A large development proposed for West Paces Ferry Road has come back to Buckhead planning boards with fewer proposed parking spaces due to new requirements set by a parking overlay passed last year.

Developer JLB Partners is proposing to build a 13-story residential building at 99 West Paces Ferry Road, a property it purchased in 2015. The developer plans to build out the site in phases, with the first phase proposed to bring 313 multifamily units and 542 parking spaces, according to a presentation given Aug. 1 to the Development Review Committee of Special Public Interest District 9, a zoning area in central Buckhead. The committee met at Tower Place 100.

Jessica Hill, a partner at Morris, Manning and Martin, representing the developer, presents the new design for 99 West Paces Ferry at the Aug.1 SPI-9 meeting. (Evelyn Andrews)

The site is currently a small office building, surrounded by a few condo buildings, a bank and the St. Regis Atlanta hotel.

The second phase is currently approved for a residential or hotel use, but JLB has not presented plans for that phase yet.

The developer also made changes to the building’s design based on feedback from SPI-9 given at that previous meeting. The committee had recommended the developer change the design to be more modern and in character with the Buckhead Village area, according to the report.

The new design swaps the brown brick and gray siding for more glass and metal features.

“It looks architecturally better,” Bonnie Dean, a committee member said.

The developers will now seek approval from city of Atlanta planning boards.

The amount of parking spaces had to be cut down due to the passage of the “Buckhead Parking Overlay District” in September 2017, but the SPI-9 board had already expressed disapproval of the amount of parking proposed at the developer’s previous review.

The initial proposal in 2017 called for 989 parking spaces and 525 apartments for both phases combined.

The committee recommended the number of parking spaces be “reduced significantly” at the 2017 meeting, according to the report.

The new limit under the overlay for both the planned phases of the development is 750 spaces, according to the SPI-9 report, but the committee recommended the developer come in even lower than that “to the extent possible.”

Hudson Hooks, a partner at JLB, said the amount of units had to be decreased because of the new overlay limits. The developer made the units larger instead to bring down the number of cars residents would have, he said.

The developer is also planning 5,900 square feet of commercial space on the ground level, and JLB anticipates heavy parking space use by those customers.

“Ultimately, we might get into a situation we’re we might have to share parking,” he said.

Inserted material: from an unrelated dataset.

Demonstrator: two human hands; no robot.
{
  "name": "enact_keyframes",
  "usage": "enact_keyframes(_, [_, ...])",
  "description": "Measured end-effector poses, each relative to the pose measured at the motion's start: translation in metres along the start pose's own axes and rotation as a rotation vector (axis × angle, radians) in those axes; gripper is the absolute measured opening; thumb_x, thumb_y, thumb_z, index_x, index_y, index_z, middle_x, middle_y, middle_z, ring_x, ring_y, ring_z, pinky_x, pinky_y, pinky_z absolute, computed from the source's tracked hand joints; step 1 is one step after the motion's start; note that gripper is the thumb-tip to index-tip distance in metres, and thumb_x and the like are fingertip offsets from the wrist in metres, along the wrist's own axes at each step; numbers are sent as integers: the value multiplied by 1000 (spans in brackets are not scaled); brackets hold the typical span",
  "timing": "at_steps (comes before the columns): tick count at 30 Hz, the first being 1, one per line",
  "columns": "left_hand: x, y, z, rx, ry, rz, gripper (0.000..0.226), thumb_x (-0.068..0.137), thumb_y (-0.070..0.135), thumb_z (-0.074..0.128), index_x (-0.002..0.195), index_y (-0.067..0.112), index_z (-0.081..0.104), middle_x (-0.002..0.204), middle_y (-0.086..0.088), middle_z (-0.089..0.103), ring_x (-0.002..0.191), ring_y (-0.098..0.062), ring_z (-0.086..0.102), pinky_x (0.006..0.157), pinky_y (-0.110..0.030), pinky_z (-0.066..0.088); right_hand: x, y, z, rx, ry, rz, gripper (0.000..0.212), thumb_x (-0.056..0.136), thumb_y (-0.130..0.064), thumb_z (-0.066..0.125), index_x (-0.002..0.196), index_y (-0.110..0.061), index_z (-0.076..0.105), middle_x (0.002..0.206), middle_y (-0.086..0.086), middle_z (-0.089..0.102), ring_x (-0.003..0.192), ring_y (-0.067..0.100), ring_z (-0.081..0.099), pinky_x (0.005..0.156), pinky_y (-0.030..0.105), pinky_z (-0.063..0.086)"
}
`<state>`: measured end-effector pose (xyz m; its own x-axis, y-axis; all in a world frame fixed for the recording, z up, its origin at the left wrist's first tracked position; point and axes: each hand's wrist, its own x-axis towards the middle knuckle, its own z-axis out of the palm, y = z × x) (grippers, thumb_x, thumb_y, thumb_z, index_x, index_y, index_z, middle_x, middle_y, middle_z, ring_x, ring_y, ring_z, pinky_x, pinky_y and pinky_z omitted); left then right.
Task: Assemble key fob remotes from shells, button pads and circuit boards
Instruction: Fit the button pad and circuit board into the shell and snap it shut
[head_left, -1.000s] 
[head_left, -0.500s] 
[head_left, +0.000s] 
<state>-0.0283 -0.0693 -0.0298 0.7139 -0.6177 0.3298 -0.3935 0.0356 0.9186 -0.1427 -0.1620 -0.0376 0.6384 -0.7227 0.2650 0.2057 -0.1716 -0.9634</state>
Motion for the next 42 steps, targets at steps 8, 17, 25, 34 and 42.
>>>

The parking overlay was established by an ordinance by District 7 Councilmember Howard Shook and former District 8 Councilmember Yolanda Adrean. Shook said he has not received many comments or any complaints about the new district, which signals to him that it has been effective.

“That suggests to me that it’s working and that the previous parking amounts were too generous,” he said. “Developers put their pencils down and made it work.”

The parking overlay was passed with the hope of easing Buckhead’s traffic congestion.